• **TASK TO CARRY OUT**
In the material below, the lines from the one containing "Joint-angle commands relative" through the one containing "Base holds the" are to be given again exactly, ends included, and no others.

• **DATA EXTRACT**
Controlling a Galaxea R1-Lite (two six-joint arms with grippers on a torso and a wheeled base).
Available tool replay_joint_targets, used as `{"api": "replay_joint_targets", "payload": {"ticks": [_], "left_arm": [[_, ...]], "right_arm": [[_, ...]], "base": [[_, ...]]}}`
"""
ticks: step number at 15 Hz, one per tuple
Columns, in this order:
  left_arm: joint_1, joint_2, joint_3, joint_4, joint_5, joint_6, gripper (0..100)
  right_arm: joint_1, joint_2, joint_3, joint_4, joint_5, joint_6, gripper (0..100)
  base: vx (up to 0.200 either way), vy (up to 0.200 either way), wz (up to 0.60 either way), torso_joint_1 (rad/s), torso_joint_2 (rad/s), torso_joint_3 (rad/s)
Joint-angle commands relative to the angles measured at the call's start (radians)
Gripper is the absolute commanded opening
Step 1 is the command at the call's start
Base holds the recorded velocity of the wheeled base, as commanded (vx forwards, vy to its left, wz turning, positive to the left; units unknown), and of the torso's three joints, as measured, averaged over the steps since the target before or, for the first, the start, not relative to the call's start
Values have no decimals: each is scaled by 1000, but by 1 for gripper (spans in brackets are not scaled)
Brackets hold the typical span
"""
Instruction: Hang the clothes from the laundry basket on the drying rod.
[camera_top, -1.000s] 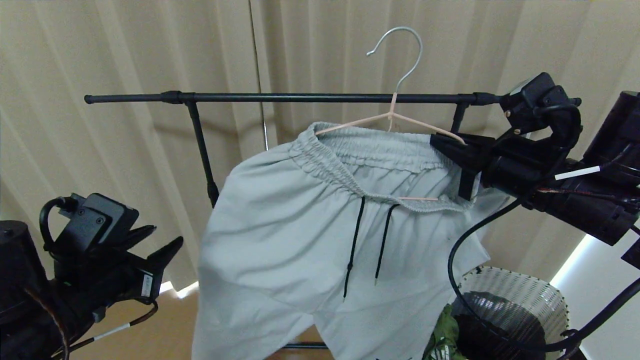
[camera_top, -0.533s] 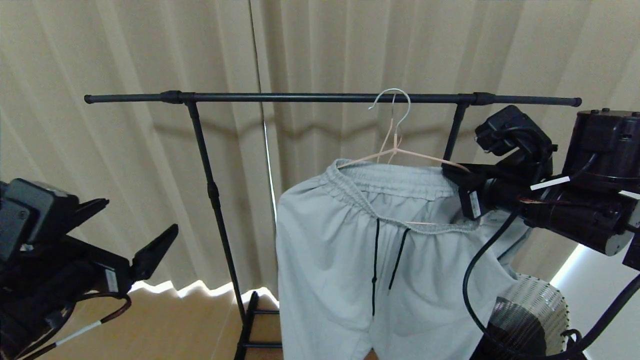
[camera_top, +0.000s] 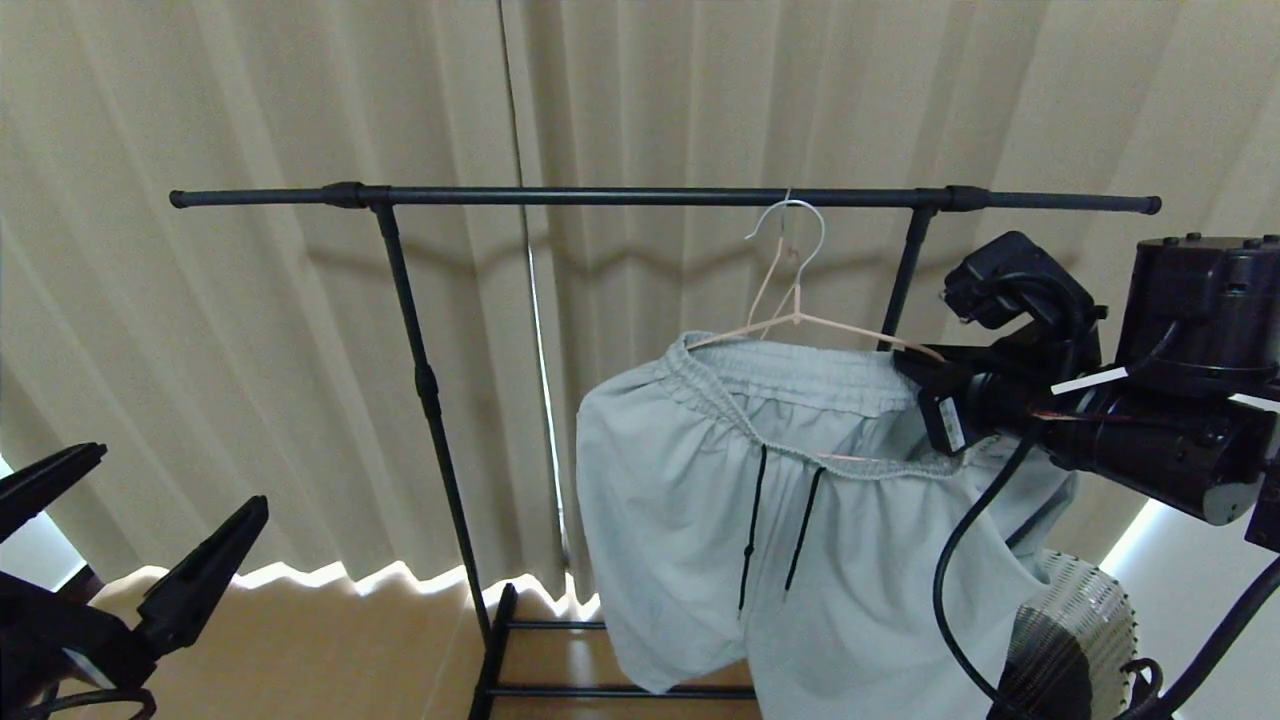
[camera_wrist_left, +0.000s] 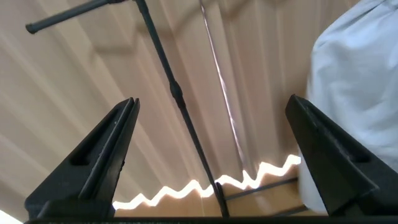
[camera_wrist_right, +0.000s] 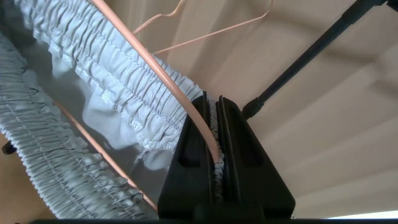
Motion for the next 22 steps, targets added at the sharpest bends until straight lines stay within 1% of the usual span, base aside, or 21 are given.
{"api": "replay_joint_targets", "payload": {"ticks": [1,3,5,7,9,13,15,17,18,20,21,22], "left_arm": [[-1,-24,9,-1,-1,-2,100],[-1,-45,31,1,-37,-36,100],[2,-41,35,2,-77,-38,100],[2,-39,40,15,-79,-38,100],[-1,-33,32,35,-80,-36,100],[0,-24,40,36,-80,-38,100],[0,-24,48,36,-79,-39,100],[3,-25,62,36,-79,-39,100],[3,-25,63,36,-79,-39,100],[8,-22,62,41,-73,-42,100],[8,-22,60,42,-73,-42,100],[54,-22,54,78,-77,-45,100]], "right_arm": [[0,0,5,-2,0,0,0],[0,5,3,-2,0,8,0],[0,0,0,-2,-2,14,0],[0,-1,3,-2,-2,16,0],[0,2,3,-3,-2,16,0],[0,3,2,-9,0,20,0],[0,8,-8,-9,-3,45,0],[0,28,-17,-14,-36,58,0],[0,48,-35,-19,-85,80,0],[0,65,-69,-19,-122,97,0],[0,66,-72,-19,-123,98,0],[0,69,-81,-19,-137,98,0]], "base": [[0,0,0,0,0,0],[0,0,0,0,0,0],[0,0,0,0,0,0],[0,0,0,0,0,0],[0,200,0,2,2,2],[0,200,0,7,1,0],[0,0,0,0,0,0],[0,0,0,0,0,0],[0,0,0,0,0,0],[0,0,0,0,0,0],[0,0,0,0,0,0],[0,0,0,0,0,0]]}}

• **RESULT**
Joint-angle commands relative to the angles measured at the call's start (radians)
Gripper is the absolute commanded opening
Step 1 is the command at the call's start
Base holds the recorded velocity of the wheeled base, as commanded (vx forwards, vy to its left, wz turning, positive to the left; units unknown), and of the torso's three joints, as measured, averaged over the steps since the target before or, for the first, the start, not relative to the call's start

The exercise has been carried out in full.